* _PROBLEM TO SOLVE_:
Return all lines from the listing below that include the word "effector".

* _DATA_:
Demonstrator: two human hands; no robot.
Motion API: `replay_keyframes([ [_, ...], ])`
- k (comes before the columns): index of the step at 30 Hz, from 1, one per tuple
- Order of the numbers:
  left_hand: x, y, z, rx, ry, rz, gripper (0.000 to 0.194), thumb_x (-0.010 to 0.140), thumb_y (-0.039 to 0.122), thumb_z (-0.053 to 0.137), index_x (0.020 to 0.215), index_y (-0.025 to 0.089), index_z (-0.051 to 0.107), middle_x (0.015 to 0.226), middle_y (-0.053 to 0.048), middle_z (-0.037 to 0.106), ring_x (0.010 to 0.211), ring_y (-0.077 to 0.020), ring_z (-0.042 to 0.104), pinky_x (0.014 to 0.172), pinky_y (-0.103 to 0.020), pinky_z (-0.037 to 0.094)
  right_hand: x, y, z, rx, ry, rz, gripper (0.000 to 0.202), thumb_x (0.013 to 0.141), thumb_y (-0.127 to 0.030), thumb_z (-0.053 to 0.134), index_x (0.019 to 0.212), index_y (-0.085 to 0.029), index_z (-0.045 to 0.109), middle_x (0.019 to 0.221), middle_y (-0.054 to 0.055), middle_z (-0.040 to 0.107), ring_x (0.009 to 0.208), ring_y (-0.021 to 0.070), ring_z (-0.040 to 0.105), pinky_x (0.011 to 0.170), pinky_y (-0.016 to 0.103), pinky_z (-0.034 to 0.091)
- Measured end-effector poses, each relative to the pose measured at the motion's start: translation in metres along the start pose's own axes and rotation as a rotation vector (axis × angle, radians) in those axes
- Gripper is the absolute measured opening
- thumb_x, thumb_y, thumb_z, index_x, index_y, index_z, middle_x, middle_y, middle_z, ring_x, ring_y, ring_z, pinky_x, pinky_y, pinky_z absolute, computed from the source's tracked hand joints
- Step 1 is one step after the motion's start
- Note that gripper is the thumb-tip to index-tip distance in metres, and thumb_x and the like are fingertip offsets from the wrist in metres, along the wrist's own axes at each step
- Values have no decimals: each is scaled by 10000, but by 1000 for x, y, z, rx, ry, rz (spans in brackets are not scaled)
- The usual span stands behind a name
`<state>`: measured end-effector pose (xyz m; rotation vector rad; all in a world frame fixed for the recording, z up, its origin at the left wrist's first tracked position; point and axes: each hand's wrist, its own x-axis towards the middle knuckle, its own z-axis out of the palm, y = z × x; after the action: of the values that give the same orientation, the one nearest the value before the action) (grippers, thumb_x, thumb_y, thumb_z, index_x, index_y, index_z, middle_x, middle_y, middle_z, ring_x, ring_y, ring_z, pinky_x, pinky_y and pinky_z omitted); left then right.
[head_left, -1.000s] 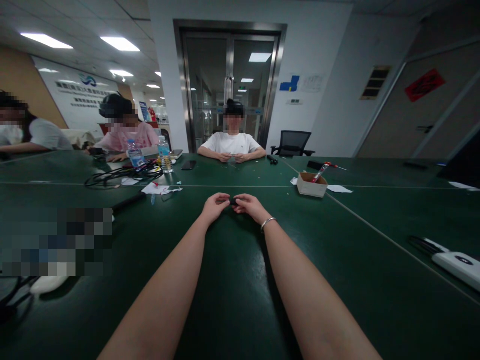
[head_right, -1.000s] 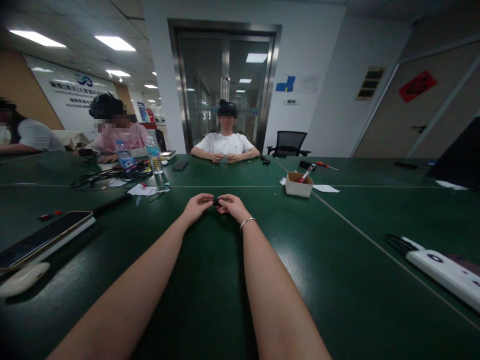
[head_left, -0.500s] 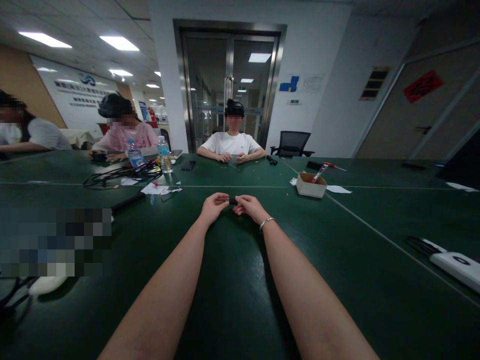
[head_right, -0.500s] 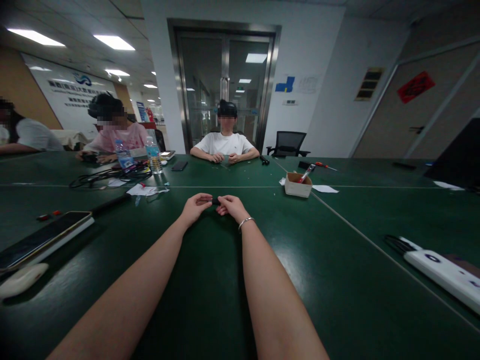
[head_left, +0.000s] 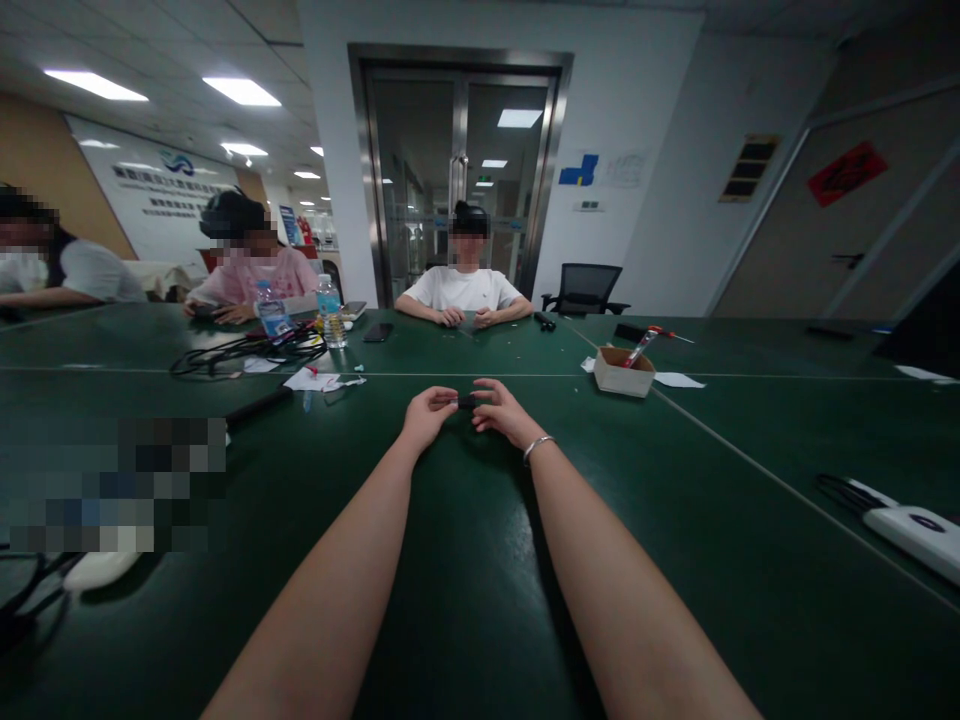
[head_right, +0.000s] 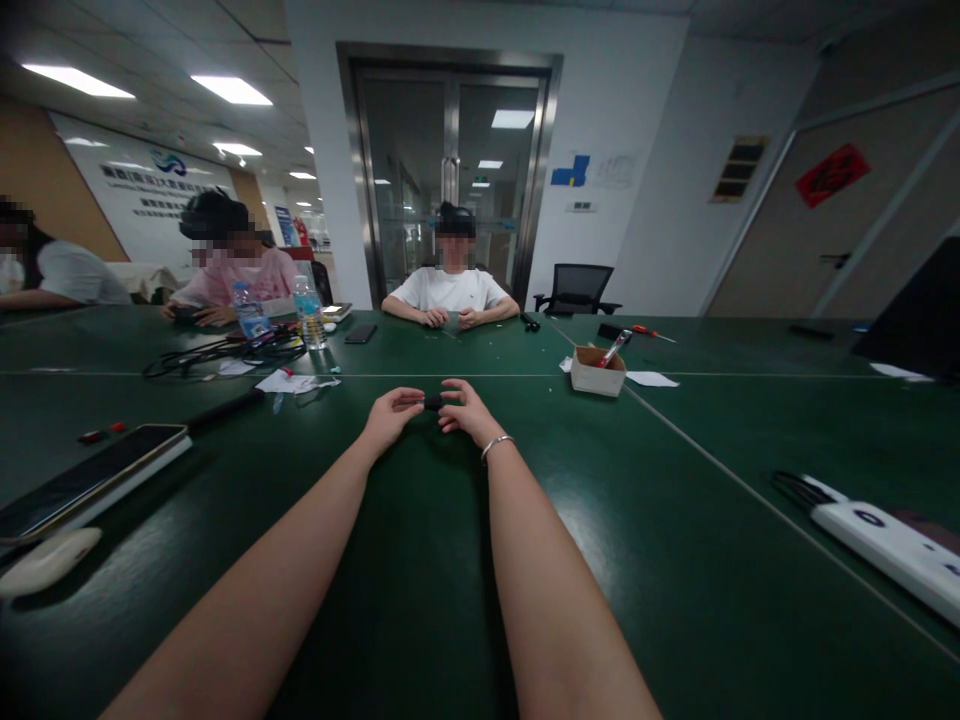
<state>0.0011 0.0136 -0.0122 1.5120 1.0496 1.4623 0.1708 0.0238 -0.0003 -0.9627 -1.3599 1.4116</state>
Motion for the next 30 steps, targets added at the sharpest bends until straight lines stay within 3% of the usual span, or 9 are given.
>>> replay_keyframes([
  [4,0,0,0,-6,-13,15,216,646,139,691,857,148,650,928,-77,685,889,-175,638,899,-390,477,1,-1,1,-76,1,62,205,859,-305,558,986,-153,507,615,11,628,381,73,548,363,161,464],
  [6,-1,1,0,-1,-9,13,207,647,130,688,850,147,651,915,-75,685,878,-171,639,896,-387,479,0,-2,2,-109,-12,53,152,866,-276,540,945,-148,520,612,10,627,353,57,519,339,146,436],
  [9,-1,2,0,11,4,-2,201,652,120,682,849,145,653,899,-77,683,861,-171,639,890,-387,480,-2,-4,2,-50,-15,13,318,774,-138,621,1055,-206,489,767,-16,639,405,54,570,381,156,475],
  [15,-1,2,1,22,-12,-15,189,655,126,684,841,146,660,888,-72,681,853,-173,637,885,-391,480,-1,-5,4,-125,-10,59,211,914,-334,443,962,-140,511,588,8,606,338,59,506,327,147,423],
  [17,-1,3,1,22,-8,-16,187,654,124,683,838,148,661,886,-69,682,852,-172,636,886,-391,479,-2,-6,4,-125,-3,38,146,888,-260,491,999,-165,499,621,-12,609,340,55,513,326,144,422],
  [20,-1,3,1,23,3,-19,187,650,123,685,833,150,661,884,-69,682,850,-174,636,878,-389,483,-4,-7,3,-18,-24,22,372,787,-138,598,1106,-242,438,775,-31,628,426,71,597,398,172,493],
  [24,-1,3,1,26,-5,-15,179,649,133,686,826,153,661,882,-66,682,855,-171,634,877,-380,485,-1,-5,2,-66,-23,91,165,873,-296,508,974,-168,482,649,-1,615,373,70,553,357,164,462],
  [26,-1,2,0,31,-7,-19,180,648,140,689,825,156,662,879,-63,684,856,-171,634,876,-380,486,1,-3,2,-121,-9,63,137,864,-273,519,937,-161,488,605,-16,599,324,47,495,320,142,420],
  [30,-1,1,-1,39,-3,-9,184,656,170,693,838,160,668,892,-69,686,876,-179,632,876,-385,484,2,-1,1,-29,0,22,335,762,-206,637,1021,-224,425,702,-67,602,361,49,534,390,183,500],
])
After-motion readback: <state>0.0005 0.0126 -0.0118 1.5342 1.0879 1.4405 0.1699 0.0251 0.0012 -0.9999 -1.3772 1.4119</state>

* _SOLUTION TO THIS PROBLEM_:
- Measured end-effector poses, each relative to the pose measured at the motion's start: translation in metres along the start pose's own axes and rotation as a rotation vector (axis × angle, radians) in those axes
`<state>`: measured end-effector pose (xyz m; rotation vector rad; all in a world frame fixed for the recording, z up, its origin at the left wrist's first tracked position; point and axes: each hand's wrist, its own x-axis towards the middle knuckle, its own z-axis out of the palm, y = z × x; after the action: of the values that give the same orientation, the one nearest the value before the action) (grippers, thumb_x, thumb_y, thumb_z, index_x, index_y, index_z, middle_x, middle_y, middle_z, ring_x, ring_y, ring_z, pinky_x, pinky_y and pinky_z omitted); left then right.

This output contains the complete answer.